The bad is that hills hurt. As soon as the road gets anything like reasonably steep I really begin to suffer. Years of having a mountain bike have acclimatised me the the idea that you always have a lower gear. This is not the case on a road bike. You run out of lower gears alarmingly quickly and after that it's all suffering and brute strength to get yourself to the top. I imagine this is doing wonders for my fitness but it doesn't make it any more pleasant.

On the plus side it does now mean when I'm on the mountain bike most hills seem pretty easy.

A road bike also provides one with an appreciation of how badly maintained many roads are. You do feel all the bumps.

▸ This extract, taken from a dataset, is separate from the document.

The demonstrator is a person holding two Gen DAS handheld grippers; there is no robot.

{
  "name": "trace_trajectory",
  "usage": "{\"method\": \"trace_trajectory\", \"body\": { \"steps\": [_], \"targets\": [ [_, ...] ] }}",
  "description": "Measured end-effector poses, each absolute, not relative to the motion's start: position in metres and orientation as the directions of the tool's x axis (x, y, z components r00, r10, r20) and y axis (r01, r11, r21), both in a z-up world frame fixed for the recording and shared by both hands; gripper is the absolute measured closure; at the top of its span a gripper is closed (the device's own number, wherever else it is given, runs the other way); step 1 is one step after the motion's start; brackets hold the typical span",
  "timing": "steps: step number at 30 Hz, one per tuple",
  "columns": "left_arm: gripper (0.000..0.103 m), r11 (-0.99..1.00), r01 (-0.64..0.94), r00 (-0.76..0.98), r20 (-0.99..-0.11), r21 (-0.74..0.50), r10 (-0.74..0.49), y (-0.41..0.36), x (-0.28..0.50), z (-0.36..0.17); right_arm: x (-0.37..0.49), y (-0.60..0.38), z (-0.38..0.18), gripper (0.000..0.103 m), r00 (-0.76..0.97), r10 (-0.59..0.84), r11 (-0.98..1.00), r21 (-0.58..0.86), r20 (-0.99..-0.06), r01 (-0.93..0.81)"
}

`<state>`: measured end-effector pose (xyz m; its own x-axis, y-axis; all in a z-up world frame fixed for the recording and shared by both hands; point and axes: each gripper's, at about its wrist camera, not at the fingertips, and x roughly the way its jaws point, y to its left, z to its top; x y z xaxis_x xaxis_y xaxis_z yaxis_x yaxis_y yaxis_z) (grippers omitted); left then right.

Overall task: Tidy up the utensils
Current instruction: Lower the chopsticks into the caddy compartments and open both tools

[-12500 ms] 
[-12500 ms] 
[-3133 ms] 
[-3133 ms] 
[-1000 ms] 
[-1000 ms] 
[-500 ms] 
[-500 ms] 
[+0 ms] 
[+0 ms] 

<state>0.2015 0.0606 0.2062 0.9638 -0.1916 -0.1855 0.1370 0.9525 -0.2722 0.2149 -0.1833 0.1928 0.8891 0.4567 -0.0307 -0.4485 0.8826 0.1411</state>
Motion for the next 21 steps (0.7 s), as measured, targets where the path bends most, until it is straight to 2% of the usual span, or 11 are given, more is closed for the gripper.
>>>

The other bad is that because I bought a low end road bike it came with Shimano Sora Dual Control levers. These are terrible. Normal dual control levers come with the brake lever, which also acts to let you shift up the cassette/chainrings, and behind this a smaller lever behind this to shift down. The brake lever on Sora units functions in the same way but the downshift is via a tiny little release on the side of the unit roughly level with where the brake lever pivot is. This is fine if you are riding on the hoods of the lever: both up and down shifts are equally accessible. If you have your hands on the drops though down shifts are not at all easy to reach. It's an ergonomic disaster. The levers are the only reason I wish I'd spent some more cash and got the next model up. And of course because they are only 8 speed and everything above them is 9 or 10 upgrading would not be cheap.